*Task brief*. Scan the data below for the string "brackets". Copy every line where it appears.

*Dataset excerpt*.
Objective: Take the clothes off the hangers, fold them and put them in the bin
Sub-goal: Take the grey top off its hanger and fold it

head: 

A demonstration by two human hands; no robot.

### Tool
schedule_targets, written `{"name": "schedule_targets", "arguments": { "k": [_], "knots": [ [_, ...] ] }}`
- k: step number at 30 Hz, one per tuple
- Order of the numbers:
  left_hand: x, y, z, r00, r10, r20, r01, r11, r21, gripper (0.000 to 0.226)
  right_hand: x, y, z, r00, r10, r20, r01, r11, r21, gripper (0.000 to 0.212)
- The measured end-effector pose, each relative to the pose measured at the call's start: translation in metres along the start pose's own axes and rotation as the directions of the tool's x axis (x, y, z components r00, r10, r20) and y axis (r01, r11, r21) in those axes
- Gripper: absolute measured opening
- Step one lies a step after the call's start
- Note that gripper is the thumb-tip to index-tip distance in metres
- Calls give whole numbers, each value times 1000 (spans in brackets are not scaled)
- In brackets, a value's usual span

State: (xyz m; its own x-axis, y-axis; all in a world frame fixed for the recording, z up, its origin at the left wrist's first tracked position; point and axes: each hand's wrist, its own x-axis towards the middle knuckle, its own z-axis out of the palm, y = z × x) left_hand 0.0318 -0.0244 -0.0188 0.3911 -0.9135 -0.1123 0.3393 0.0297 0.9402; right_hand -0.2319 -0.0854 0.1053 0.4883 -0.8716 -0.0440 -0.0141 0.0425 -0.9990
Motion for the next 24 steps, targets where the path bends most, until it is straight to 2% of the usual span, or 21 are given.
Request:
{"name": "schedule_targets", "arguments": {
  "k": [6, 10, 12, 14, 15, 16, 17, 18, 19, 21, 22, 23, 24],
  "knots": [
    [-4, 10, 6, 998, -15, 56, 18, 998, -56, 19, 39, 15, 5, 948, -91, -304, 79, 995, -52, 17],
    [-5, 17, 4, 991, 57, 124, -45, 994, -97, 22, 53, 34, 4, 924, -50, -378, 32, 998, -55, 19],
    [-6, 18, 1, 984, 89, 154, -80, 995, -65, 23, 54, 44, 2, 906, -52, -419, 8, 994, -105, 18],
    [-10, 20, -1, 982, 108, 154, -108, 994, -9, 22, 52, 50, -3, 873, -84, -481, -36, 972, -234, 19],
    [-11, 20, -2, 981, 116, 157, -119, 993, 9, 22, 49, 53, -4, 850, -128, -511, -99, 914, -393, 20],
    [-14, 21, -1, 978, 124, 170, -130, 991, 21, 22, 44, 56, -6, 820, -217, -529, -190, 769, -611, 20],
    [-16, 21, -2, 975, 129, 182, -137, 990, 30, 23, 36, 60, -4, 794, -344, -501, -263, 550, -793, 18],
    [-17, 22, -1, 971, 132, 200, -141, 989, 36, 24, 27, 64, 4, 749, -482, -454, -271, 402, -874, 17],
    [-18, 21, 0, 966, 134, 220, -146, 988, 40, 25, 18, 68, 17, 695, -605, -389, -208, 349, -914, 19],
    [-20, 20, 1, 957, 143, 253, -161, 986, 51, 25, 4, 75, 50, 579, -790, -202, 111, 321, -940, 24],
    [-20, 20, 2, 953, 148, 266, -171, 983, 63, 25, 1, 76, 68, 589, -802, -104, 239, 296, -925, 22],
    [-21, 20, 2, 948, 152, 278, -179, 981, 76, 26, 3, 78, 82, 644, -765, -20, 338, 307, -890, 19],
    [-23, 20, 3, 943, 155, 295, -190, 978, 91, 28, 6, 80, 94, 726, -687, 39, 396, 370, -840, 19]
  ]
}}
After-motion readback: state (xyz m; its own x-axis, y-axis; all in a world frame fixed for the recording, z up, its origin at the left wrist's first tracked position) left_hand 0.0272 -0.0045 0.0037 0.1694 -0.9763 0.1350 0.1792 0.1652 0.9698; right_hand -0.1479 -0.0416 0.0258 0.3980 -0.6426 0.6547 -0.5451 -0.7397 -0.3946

*Written response*.
- Calls give whole numbers, each value times 1000 (spans in brackets are not scaled)
- In brackets, a value's usual span

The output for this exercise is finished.